### [What the exercise asks]
Write out the entries verbatim and leave the images out of the copy.

### [Records from a collection]
──────────────────────────────
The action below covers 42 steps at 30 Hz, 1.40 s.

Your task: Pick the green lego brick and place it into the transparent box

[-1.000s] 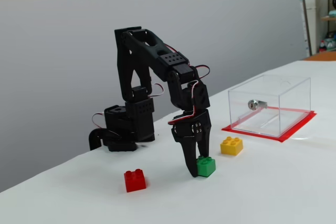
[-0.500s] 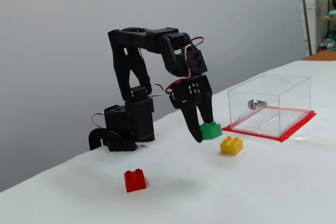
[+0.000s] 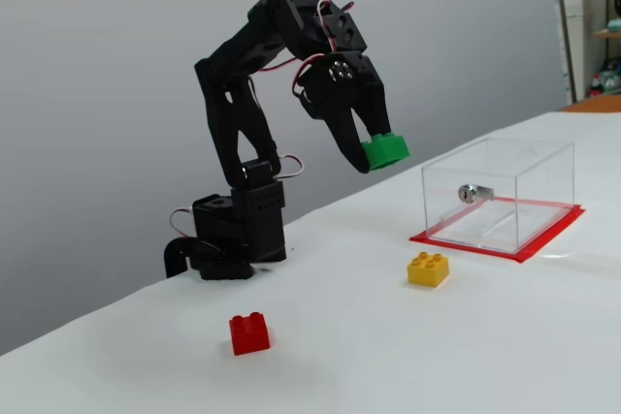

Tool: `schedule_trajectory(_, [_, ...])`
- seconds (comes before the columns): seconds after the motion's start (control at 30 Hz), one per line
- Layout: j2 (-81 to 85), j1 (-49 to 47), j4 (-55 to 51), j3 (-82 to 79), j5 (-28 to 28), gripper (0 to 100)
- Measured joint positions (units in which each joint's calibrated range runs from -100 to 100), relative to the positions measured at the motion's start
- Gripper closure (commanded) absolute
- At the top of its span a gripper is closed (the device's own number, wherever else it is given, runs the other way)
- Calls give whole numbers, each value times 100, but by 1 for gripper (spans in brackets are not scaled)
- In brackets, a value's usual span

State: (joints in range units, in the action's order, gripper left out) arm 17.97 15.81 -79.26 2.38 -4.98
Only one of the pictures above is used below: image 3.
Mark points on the red tape frame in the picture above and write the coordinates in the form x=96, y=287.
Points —
x=461, y=245

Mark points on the wooden shelf board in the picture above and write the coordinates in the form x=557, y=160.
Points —
x=607, y=35

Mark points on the green lego brick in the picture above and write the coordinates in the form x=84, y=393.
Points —
x=388, y=152

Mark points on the white refrigerator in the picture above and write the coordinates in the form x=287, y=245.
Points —
x=576, y=45

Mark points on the grey metal shelf post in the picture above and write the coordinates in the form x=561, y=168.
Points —
x=563, y=21

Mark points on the silver cam lock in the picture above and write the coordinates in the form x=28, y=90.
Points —
x=466, y=195

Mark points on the teal round object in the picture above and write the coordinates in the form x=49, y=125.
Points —
x=615, y=25

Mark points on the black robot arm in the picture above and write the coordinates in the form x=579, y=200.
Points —
x=233, y=108

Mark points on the black table clamp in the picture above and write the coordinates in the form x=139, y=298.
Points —
x=173, y=256

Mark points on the transparent acrylic box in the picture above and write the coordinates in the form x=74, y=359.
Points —
x=543, y=181

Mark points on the orange wooden table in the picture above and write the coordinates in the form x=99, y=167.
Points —
x=597, y=105

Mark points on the cola bottle red cap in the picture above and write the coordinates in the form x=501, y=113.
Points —
x=595, y=88

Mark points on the yellow lego brick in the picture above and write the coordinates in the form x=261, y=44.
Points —
x=427, y=271

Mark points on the red lego brick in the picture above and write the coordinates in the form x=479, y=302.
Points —
x=250, y=336

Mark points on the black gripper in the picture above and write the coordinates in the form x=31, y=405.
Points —
x=350, y=90

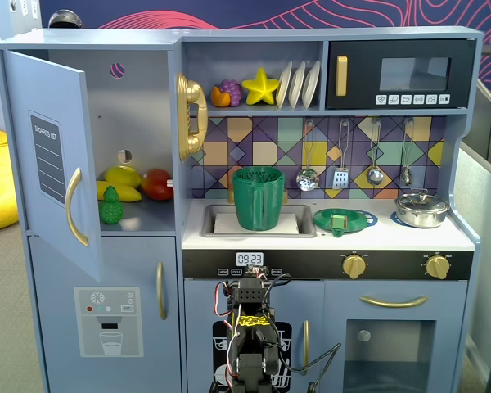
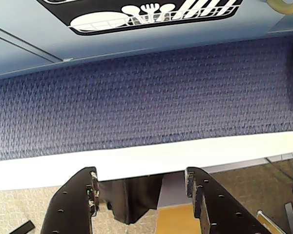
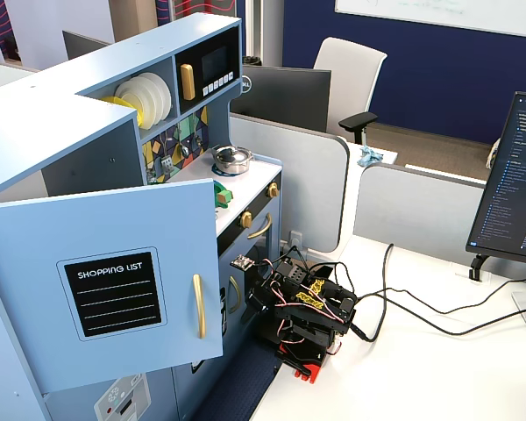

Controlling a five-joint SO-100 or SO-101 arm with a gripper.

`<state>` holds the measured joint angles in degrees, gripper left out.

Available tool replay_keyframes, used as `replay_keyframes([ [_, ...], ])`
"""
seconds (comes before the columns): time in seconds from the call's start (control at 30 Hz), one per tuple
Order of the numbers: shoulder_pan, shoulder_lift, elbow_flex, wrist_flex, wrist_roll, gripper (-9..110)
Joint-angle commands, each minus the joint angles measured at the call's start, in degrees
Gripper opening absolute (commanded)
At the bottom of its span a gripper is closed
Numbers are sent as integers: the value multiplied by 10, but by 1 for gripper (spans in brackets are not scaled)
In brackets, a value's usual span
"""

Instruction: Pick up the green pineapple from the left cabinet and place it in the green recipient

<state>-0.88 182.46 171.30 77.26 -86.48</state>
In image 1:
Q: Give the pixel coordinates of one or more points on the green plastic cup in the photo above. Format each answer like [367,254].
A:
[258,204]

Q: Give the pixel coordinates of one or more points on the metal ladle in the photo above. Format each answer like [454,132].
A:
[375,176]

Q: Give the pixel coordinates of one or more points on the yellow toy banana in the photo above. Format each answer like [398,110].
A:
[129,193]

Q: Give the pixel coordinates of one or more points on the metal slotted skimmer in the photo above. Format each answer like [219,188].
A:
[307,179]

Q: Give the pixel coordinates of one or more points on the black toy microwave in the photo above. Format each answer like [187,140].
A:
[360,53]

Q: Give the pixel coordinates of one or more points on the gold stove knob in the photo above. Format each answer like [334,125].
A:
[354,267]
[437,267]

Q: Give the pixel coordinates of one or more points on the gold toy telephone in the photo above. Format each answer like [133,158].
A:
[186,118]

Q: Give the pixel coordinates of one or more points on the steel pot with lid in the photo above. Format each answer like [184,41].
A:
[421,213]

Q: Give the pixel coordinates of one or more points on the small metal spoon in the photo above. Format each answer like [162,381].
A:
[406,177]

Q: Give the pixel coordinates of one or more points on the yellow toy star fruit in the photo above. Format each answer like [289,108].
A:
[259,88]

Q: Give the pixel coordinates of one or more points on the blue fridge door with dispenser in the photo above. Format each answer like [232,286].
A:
──────────────────────────────
### [Response to the task]
The action below covers 42 steps at 30 Hz, 1.40 s.

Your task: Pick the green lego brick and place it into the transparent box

[-1.000s] 
[-0.500s] 
[+0.000s] 

Tool: `schedule_trajectory(_, [_, ...])`
- seconds (comes before the columns): seconds after the motion's start (control at 30 Hz), one per line
- Layout: j2 (-81 to 85), j1 (-49 to 47), j4 (-55 to 51), j3 (-82 to 79), j5 (-28 to 28), gripper (0 to 100)
- Measured joint positions (units in which each joint's calibrated range runs from -100 to 100), relative to the positions measured at the motion's start
- Gripper closure (commanded) absolute
- At the top of its span a gripper is closed (the device's own number, wherever else it is given, runs the other way)
- Calls give whole numbers, each value times 100, but by 1 for gripper (spans in brackets are not scaled)
- In brackets, a value's usual span

State: (joints in range units, in the action's order, gripper left out) arm 17.97 15.81 -79.26 2.38 -4.98
Only one of the pictures above is used below: image 3.
Mark points on the red tape frame in the picture above and write the coordinates in the form x=96, y=287.
Points —
x=461, y=245

Mark points on the wooden shelf board in the picture above and write the coordinates in the form x=557, y=160.
Points —
x=607, y=35

Mark points on the green lego brick in the picture above and write the coordinates in the form x=84, y=393.
Points —
x=388, y=152

Mark points on the white refrigerator in the picture above and write the coordinates in the form x=287, y=245.
Points —
x=576, y=45

Mark points on the grey metal shelf post in the picture above and write the coordinates in the form x=561, y=168.
Points —
x=563, y=21

Mark points on the silver cam lock in the picture above and write the coordinates in the form x=28, y=90.
Points —
x=466, y=195

Mark points on the teal round object in the picture above and write the coordinates in the form x=49, y=125.
Points —
x=615, y=25

Mark points on the black robot arm in the picture above and write the coordinates in the form x=579, y=200.
Points —
x=233, y=108

Mark points on the black table clamp in the picture above and write the coordinates in the form x=139, y=298.
Points —
x=173, y=256

Mark points on the transparent acrylic box in the picture above and write the coordinates in the form x=74, y=359.
Points —
x=543, y=181

Mark points on the orange wooden table in the picture above and write the coordinates in the form x=99, y=167.
Points —
x=597, y=105

Mark points on the cola bottle red cap in the picture above and write the coordinates in the form x=501, y=113.
Points —
x=595, y=88

Mark points on the yellow lego brick in the picture above and write the coordinates in the form x=261, y=44.
Points —
x=427, y=271

Mark points on the red lego brick in the picture above and write the coordinates in the form x=479, y=302.
Points —
x=250, y=336

Mark points on the black gripper in the picture above and write the coordinates in the form x=31, y=405.
Points —
x=350, y=90


Controlling a five-joint SO-100 or SO-101 arm with a gripper.

`<state>` holds the measured joint angles in degrees, gripper left out.

Available tool replay_keyframes, used as `replay_keyframes([ [_, ...], ])`
"""
seconds (comes before the columns): time in seconds from the call's start (control at 30 Hz), one per tuple
Order of the numbers: shoulder_pan, shoulder_lift, elbow_flex, wrist_flex, wrist_roll, gripper (-9..110)
Joint-angle commands, each minus the joint angles measured at the call's start, in degrees
Gripper opening absolute (commanded)
At the bottom of its span a gripper is closed
Numbers are sent as integers: the value multiplied by 10, but by 1 for gripper (spans in brackets are not scaled)
In brackets, a value's usual span
"""

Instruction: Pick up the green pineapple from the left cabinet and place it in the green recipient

<state>-0.88 182.46 171.30 77.26 -86.48</state>
In image 1:
Q: Give the pixel coordinates of one or more points on the green plastic cup in the photo above. Format each answer like [367,254].
A:
[258,204]

Q: Give the pixel coordinates of one or more points on the metal ladle in the photo above. Format each answer like [454,132].
A:
[375,176]

Q: Give the pixel coordinates of one or more points on the yellow toy banana in the photo above. Format each answer like [398,110].
A:
[129,193]

Q: Give the pixel coordinates of one or more points on the metal slotted skimmer in the photo above. Format each answer like [219,188].
A:
[307,179]

Q: Give the pixel coordinates of one or more points on the black toy microwave in the photo above. Format each answer like [187,140].
A:
[360,53]

Q: Give the pixel coordinates of one or more points on the gold stove knob in the photo above. Format each answer like [334,125].
A:
[354,267]
[437,267]

Q: Give the pixel coordinates of one or more points on the gold toy telephone in the photo above. Format each answer like [133,158].
A:
[186,118]

Q: Give the pixel coordinates of one or more points on the steel pot with lid in the photo above. Format each answer like [184,41].
A:
[421,213]

Q: Give the pixel coordinates of one or more points on the small metal spoon in the photo above. Format each answer like [162,381].
A:
[406,177]

Q: Give the pixel coordinates of one or more points on the yellow toy star fruit in the photo above. Format each answer like [289,108].
A:
[259,88]

Q: Give the pixel coordinates of one or more points on the blue fridge door with dispenser in the photo above. Format each answer like [232,286].
A:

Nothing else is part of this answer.